The claim circulating online — that Donald Trump promised to end the wars — is true in one narrow sense: he absolutely made those promises, repeatedly and loudly. But when people cite this as a reason to trust his foreign policy instincts, they're leaving out the other half of the story. Promises were made. Results were not delivered.

During his first term, Trump did take some steps toward drawing down U.S. involvement abroad. He negotiated the Doha Agreement with the Taliban in February 2020, setting a withdrawal timeline from Afghanistan, according to the Council on Foreign Relations. Troop levels in Afghanistan and Iraq were reduced. That's real. But the New York Times reported that Trump faced consistent pushback from military advisers and Congress, and troop levels never reached zero during his presidency.

Meanwhile, other military activity quietly expanded. The Brookings Institution found that drone strikes actually increased under Trump, and the U.S. military presence in Syria and Somalia was maintained or grown. PolitiFact's running tracker of Trump's promises noted that he escalated tensions in the Middle East, most visibly with the 2020 drone strike that killed Iranian general Qasem Soleimani — hardly the behavior of an administration winding down military engagement.

His 2024 promises were even bolder and less grounded. Trump claimed he would end the Russia-Ukraine war within 24 hours of taking office. Foreign policy experts across the spectrum called this implausible, and Reuters noted it lacked any credible mechanism. The Associated Press confirmed that after Trump returned to the White House in January 2025, the war continued with no resolution in sight, blowing past his own self-imposed deadline.

This kind of claim spreads because the underlying sentiment is legitimate. Many Americans are exhausted after two decades of Middle East conflict, and an anti-war message hits hard emotionally. But there's a difference between a promise and a plan. Watch for vague timelines, no named diplomatic strategy, and a record that quietly contradicts the rhetoric.

Sources

  • PolitiFact

    Trump made broad campaign promises to end wars and bring troops home, but his record in office showed mixed results — he reduced troops in some regions while escalating tensions and military actions in others, including drone strikes and the killing of Qasem Soleimani.

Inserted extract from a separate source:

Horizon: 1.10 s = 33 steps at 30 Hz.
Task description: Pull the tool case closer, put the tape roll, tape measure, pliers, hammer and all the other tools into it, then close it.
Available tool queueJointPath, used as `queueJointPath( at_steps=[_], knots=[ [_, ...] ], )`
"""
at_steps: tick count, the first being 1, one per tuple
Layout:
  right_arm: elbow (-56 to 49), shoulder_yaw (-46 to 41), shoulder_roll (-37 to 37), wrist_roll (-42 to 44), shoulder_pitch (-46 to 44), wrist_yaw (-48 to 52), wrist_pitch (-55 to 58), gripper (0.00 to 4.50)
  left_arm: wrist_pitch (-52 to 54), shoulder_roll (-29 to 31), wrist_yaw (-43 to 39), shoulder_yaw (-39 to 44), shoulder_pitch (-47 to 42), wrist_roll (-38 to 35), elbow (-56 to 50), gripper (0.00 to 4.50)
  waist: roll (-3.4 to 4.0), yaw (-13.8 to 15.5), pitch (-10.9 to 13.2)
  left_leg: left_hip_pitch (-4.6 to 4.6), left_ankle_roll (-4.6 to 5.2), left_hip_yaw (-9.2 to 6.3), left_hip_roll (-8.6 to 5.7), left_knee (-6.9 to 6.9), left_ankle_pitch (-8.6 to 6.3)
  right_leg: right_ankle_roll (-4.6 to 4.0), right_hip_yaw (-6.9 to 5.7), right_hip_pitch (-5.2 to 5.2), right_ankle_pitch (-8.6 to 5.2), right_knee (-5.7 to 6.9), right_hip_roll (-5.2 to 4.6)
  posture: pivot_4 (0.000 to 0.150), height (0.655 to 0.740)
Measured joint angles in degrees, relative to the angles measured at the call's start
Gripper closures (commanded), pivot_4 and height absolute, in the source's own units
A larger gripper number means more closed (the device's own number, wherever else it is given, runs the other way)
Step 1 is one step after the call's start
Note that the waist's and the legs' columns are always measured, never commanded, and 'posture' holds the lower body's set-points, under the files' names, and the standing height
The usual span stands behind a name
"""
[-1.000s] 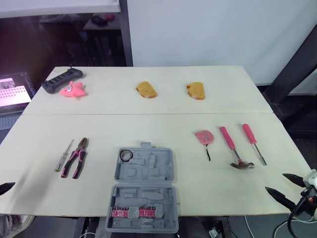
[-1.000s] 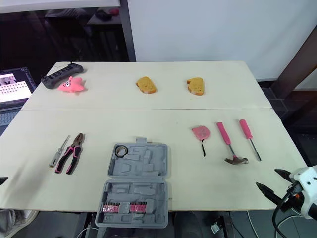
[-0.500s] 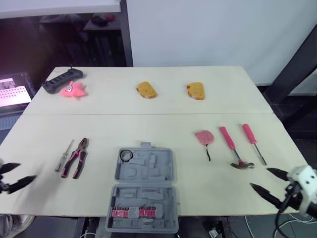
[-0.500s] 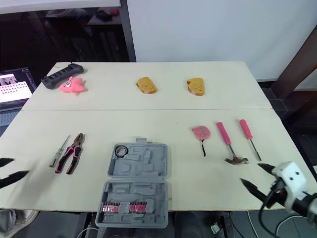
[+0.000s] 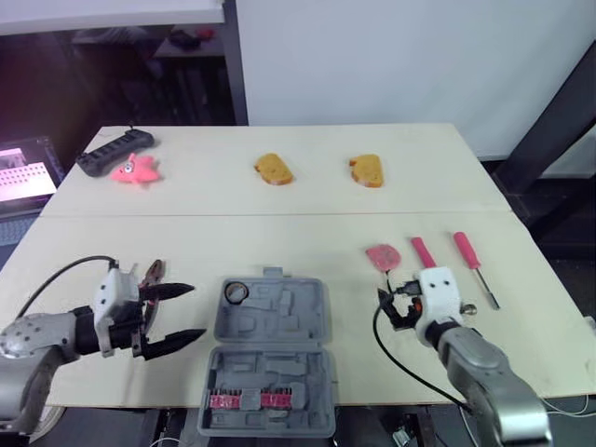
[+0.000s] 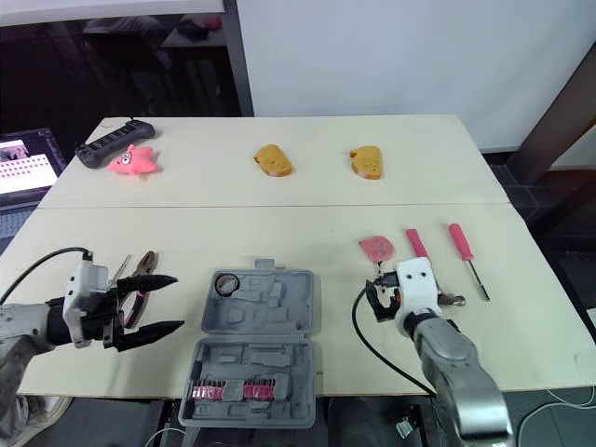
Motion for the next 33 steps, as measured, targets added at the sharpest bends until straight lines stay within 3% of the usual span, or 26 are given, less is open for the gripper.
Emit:
queueJointPath(
  at_steps=[13, 16, 23, 33],
  knots=[
    [17.14, 0.49, 4.02, -3.14, -10.63, -4.53, -3.37, 0.00, 0.82, 0.45, -1.15, -5.01, -1.65, 0.82, -2.70, 0.03, 0.01, -0.18, 0.00, -0.04, 0.01, 0.00, 0.00, -0.02, 0.00, 0.02, 0.00, -0.07, 0.01, 0.00, 0.01, 0.150, 0.7400],
    [18.74, -0.07, 4.02, -2.92, -11.46, -4.04, -4.27, 0.87, 0.64, 0.45, -1.14, -5.06, -1.55, 1.33, -2.78, 0.00, 0.00, -0.15, 0.00, -0.05, 0.01, 0.00, 0.00, -0.02, 0.00, 0.02, 0.00, -0.06, 0.01, -0.01, 0.00, 0.150, 0.7400],
    [19.32, 0.02, 4.05, -2.16, -11.86, -2.83, -3.83, 4.42, 0.06, 0.38, -1.13, -5.06, -0.72, 1.40, -3.29, 0.00, 0.00, 0.12, 0.00, -0.07, 0.01, 0.00, -0.01, 0.00, 0.00, 0.01, -0.01, -0.05, 0.00, -0.03, -0.01, 0.150, 0.7400],
    [15.36, -0.61, 3.18, -1.79, -8.91, -1.45, -1.49, 4.48, -0.18, 0.19, -1.19, -5.53, -1.51, 1.60, -3.26, 0.00, 0.00, 0.15, 0.00, -0.07, 0.01, -0.01, 0.00, -0.04, 0.00, 0.02, -0.01, -0.05, 0.00, -0.06, -0.01, 0.150, 0.7400]
  ],
)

  • Council on Foreign Relations

    Trump negotiated the Doha Agreement with the Taliban in February 2020, setting a withdrawal timeline from Afghanistan, but the war did not end during his first term and the agreement was criticized for excluding the Afghan government.

  • The New York Times

    Trump repeatedly promised to withdraw troops from Afghanistan and Iraq but faced resistance from military advisers and Congress; troop levels were reduced but not to zero during his first term.

  • Reuters

    During the 2024 campaign, Trump again promised to end the war in Ukraine within 24 hours of taking office, a claim widely regarded by foreign policy experts as unrealistic and lacking a credible mechanism.

  • Brookings Institution

    Analysis of Trump's first term found that while he rhetorically opposed 'endless wars,' his administration increased drone strikes, maintained or expanded military presence in Syria and Somalia, and did not end any major conflict during his tenure.

  • Associated Press

    Trump's 2024 promise to end the Ukraine-Russia war quickly was vague and unsubstantiated; after taking office in January 2025, the war continued with no immediate resolution, contradicting the specific timeline he had promised.